Mary Ann Kelso hadn't worked for quite some time when she first met Rashad Byrdsong, executive director of Community Empowerment Association.
Her job skills were few and her lack of work experience was an obstacle to entering the workforce. She was alone and losing hope.
But now Kelso has moved from dependence on public assistance to a newly furninshed apartment in Lawrenceville, and steady work in Point Breeze.
Her progress is primarily due to an employer-centered job training program instituted by the Homewood-based Community Empowerment Association.
"If it wasn't for the program, I dont' know what I'd be doing," said Kelso, who now operates a Food For Thought snak bar ath the Lexington Techology Park in Point Breeze. "It's hard for people like me...I feel blessed."
The program links businesses in need of workers with owrkers in need of jobs. It also gives employers access to a large and predominantly untapped pool of labor that they can train to their own specifications.
Workers learn specific skills about their particular field and general job skills such as communication, professionalism and responsibility.
"Labor's the hardest thing in the world to find," said Bob Wasserman, owner of Food For Thought.
Three of the 11 people Wasserman currently employs in his Regent Square deli and Point Breeze snack shop participate in the program. This summer, he expects to open a large cafeteria at the technology park when construction there is complete. When the cafeteria opens, Wasserman expects three managers there to be program graduates.
"In order to stimulate the economy of our community, we need to have jobs," Byrdsong said. "We've seen other renaissances and we don't feel the talents of African-Americans were fully utilized."
Now is the time for African-Americans to assume roles in the workforce, Byrdsong said, because of the wealth of development about to be underway in the city. He said current and future downtown construction projects mean billions of dollars in economic development initiatives.
"There should be some provisions put in place that ensure more than a good-faith pledge," he said. "None of the opportunities are really available."
Welfare-to-work requirements are mandating that people find employment or lose their benefits, but there is concern that there are not enough unskilled positions to fill the pending demand.

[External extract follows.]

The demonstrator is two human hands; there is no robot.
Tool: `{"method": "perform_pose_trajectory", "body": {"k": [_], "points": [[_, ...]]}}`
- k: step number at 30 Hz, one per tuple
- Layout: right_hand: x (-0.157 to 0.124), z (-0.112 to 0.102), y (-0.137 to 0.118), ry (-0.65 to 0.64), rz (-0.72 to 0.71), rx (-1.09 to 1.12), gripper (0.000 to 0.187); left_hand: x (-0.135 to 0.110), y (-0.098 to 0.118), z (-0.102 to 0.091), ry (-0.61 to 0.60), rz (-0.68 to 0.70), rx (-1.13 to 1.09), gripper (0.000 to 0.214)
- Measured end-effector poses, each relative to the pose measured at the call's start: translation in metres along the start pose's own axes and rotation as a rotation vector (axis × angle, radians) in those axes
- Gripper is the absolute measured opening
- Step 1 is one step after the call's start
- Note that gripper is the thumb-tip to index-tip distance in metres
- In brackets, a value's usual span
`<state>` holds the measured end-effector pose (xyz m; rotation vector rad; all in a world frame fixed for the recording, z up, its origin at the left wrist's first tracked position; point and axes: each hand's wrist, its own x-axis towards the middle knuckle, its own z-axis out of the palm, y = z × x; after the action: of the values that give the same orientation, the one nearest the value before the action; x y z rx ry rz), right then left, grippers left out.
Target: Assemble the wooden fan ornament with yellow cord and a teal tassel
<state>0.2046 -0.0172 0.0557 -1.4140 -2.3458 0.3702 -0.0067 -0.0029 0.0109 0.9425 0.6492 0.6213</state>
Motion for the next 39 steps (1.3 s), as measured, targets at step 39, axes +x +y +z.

Byrdsong hopes to address this by establishing a network of partnerships with the private sector and a government clearinghouse for jobs and contracts.

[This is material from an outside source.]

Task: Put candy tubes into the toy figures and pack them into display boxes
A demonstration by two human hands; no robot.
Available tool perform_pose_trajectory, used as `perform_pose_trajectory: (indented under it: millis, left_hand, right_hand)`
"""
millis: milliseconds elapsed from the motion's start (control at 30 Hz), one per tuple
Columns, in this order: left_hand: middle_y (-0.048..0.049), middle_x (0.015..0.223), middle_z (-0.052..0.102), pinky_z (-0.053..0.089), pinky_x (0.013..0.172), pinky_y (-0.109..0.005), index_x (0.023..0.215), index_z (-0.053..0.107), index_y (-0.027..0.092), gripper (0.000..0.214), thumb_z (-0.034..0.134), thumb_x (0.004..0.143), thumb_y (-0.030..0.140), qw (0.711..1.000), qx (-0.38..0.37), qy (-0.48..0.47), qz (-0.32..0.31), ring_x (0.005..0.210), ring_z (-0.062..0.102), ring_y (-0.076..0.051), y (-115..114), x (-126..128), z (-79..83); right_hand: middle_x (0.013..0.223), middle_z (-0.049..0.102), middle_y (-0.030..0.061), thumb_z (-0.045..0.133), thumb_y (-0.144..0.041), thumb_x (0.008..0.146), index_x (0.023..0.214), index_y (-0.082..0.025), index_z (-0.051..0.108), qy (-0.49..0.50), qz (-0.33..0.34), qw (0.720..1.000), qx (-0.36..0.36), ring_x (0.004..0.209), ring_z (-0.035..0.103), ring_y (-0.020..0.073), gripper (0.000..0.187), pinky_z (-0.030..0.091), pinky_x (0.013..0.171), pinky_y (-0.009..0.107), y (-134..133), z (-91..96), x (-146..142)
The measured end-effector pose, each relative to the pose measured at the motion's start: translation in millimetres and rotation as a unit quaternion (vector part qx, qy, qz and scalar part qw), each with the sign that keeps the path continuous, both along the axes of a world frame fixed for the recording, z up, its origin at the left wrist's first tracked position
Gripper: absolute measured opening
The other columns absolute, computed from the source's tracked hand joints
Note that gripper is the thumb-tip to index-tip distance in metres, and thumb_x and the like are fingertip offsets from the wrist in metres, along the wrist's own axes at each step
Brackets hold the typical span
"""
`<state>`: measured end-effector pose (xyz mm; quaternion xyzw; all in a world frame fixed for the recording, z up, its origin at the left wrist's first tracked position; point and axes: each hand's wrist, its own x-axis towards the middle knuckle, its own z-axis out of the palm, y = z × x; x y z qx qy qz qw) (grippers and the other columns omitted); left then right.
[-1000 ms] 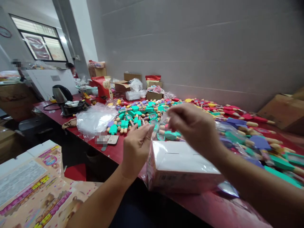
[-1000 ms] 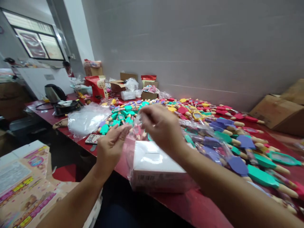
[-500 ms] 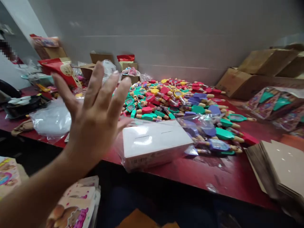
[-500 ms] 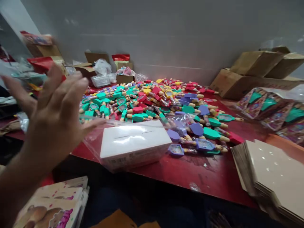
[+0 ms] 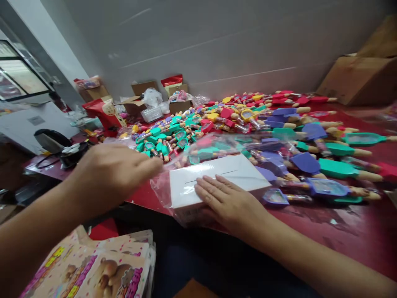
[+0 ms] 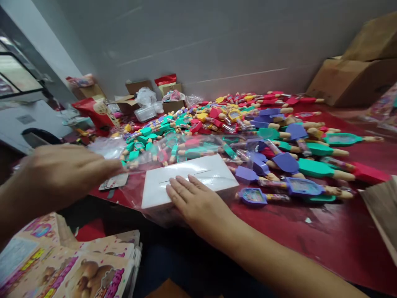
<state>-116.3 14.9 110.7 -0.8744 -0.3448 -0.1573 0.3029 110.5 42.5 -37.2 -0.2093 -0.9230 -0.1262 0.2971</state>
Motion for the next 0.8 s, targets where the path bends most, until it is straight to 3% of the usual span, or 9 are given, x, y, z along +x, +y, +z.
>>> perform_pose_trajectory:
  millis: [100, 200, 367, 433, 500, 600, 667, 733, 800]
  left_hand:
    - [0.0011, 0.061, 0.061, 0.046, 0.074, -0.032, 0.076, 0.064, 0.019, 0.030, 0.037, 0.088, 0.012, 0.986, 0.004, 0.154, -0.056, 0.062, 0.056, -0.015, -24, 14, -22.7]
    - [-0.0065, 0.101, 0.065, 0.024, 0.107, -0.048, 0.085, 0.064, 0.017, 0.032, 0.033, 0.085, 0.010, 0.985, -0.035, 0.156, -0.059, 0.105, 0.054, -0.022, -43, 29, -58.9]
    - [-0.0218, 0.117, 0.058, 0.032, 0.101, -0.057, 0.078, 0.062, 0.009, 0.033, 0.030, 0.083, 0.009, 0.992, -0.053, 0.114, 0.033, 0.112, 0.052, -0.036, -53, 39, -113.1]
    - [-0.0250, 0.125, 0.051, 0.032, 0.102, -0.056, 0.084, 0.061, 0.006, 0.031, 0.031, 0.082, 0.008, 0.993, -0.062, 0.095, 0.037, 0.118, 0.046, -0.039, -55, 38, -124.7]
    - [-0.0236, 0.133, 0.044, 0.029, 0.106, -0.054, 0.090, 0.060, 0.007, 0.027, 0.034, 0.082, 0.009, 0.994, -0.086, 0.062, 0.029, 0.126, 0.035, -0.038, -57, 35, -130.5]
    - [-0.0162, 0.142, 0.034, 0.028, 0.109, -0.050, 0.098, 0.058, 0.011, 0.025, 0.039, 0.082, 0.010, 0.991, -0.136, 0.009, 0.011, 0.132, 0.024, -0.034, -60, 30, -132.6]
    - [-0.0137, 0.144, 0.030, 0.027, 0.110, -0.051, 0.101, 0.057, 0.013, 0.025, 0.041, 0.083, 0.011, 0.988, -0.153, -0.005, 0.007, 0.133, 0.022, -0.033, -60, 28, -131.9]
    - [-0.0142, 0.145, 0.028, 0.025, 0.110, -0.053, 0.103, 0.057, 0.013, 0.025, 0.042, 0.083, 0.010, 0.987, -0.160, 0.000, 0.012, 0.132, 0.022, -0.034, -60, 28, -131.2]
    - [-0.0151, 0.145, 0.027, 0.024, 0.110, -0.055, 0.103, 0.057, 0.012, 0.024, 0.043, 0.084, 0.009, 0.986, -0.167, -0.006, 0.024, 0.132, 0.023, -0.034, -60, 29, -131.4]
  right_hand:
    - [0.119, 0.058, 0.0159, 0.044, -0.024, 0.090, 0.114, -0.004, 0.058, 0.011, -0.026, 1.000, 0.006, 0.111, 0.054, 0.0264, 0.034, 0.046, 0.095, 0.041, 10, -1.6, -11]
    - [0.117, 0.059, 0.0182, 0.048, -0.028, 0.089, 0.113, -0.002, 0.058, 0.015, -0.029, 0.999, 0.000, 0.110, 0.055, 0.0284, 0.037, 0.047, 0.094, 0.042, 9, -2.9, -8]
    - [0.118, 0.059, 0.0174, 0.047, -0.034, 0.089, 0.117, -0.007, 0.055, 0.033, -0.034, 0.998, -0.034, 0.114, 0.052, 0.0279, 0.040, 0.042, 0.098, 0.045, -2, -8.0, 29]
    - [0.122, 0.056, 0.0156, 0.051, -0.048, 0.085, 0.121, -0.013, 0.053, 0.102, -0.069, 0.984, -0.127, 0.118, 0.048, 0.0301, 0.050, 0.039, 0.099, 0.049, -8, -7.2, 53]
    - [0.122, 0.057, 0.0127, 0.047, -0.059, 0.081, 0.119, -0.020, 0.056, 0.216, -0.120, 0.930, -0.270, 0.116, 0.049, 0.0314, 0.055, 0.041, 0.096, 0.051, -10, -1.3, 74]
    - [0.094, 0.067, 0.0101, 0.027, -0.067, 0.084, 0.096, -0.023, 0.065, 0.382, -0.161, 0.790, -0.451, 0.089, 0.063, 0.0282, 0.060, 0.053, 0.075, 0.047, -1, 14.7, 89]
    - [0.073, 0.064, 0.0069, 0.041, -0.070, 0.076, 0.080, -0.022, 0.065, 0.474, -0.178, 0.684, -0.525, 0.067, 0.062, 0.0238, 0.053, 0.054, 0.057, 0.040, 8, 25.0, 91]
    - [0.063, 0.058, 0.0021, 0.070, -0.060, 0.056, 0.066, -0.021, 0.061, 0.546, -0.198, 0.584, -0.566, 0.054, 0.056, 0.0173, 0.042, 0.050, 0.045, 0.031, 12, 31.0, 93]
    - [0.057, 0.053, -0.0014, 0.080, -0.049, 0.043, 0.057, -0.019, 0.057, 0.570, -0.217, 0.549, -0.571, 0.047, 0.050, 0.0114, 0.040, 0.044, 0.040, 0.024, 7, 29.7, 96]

The response from the private sector has been strong. For employers have hired 15 workers so far. Byrdsong remains involved with all of the workers, helping solve problems between employer and employees.
Shawn Ware, owner of Ware Communications in Lexington Technology Park, joined in the program in an effort to give back to the community. Four of his seven employees are from the program.
He teaches his workers the fundamentals of telecommunications wiring for telephone and computer systems in the office and then sends them on the job "to get them to understand what we need and what we want.
"In a training environment, you just don't get experience with all the things you experience out on the job," Ware said.
Dale Lloyd agrees.
"It opens up your mind about a lot of things as far as the workforce and the workplace," said Lloyd, who lives in Penn Hills and works for Ware.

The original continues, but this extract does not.